Tyler O’Neill belted a tiebreaking two-run homer and drove in three runs and Paul Goldschmidt homered in his third straight game as the visiting St. Louis Cardinals beat the Cincinnati Reds, 6-3, Saturday.
Steven Matz (4-3) returned from the injured list to allow just two runs on three hits while striking out seven over 5 1/3 innings. Matz, who had been sidelined since his last start on May 22 with a left shoulder injury, was overpowering the Reds before leaving with a strained left knee making a play on a one-out Joey Votto slow roller to first in the sixth inning.
Matz struck out five in a row before kicking Votto’s grounder for an error and sliding awkwardly on both ankles and falling to the ground in pain. Matz immediately left the game for reliever Junior Fernandez.
Nolan Arenado had a pair of doubles and went 3-for-5, while Ryan Helsley struck out the side in the ninth and retired all four batters he faced to record his ninth save in 12 chances.
St. Louis did most of its damage with extra-base hits, as seven of the nine batters in the starting lineup had at least one extra-base hit while the Cardinals as a team totaled eight in the game.
One week after recording his 300th career homer, Goldschmidt earned another career milestone in the third inning against the Reds when he collected his 1,000th career RBI with a line-drive single to left that scored O’Neill for a 2-0 St. Louis lead. The Reds tied the game in the bottom of the inning on a two-run double by Brandon Drury.

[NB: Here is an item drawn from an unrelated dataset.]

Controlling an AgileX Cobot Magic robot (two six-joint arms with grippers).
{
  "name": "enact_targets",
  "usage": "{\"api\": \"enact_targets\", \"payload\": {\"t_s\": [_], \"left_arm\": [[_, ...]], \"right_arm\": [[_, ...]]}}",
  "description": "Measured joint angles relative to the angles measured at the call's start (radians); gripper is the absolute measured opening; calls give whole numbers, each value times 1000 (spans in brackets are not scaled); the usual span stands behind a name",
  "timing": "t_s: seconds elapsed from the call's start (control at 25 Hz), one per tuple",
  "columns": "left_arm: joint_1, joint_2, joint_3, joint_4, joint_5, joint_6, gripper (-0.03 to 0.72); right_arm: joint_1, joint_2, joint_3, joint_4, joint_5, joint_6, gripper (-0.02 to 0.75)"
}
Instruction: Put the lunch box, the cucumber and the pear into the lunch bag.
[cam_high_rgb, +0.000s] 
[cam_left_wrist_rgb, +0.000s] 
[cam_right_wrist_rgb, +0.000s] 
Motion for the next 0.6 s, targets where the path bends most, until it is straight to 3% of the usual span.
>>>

The Cardinals took advantage of a poor outing from Cincinnati starter and loser Mike Minor (1-7), who gave up eight hits, five runs, four walks and two home runs in only four innings. The Reds have lost eight of Minor’s nine starts this season.
O’Neill’s two-run homer to center off Minor broke the 2-2 tie in the fourth, and Goldschmidt followed with his third homer in as many games against the Reds. Goldschmidt has homered in the last four games he’s played as he connected for a solo homer for the National League in Tuesday’s All-Star Game.
Cincinnati rookie catcher Mark Kolozsvary, a U.S. Olympic catcher, connected for his first major league homer, a one-out solo drive to left in the seventh. The Reds then immediately mounted a rally but reliever Giovanny Gallegos retired Tommy Pham and Votto on groundouts to work out of trouble.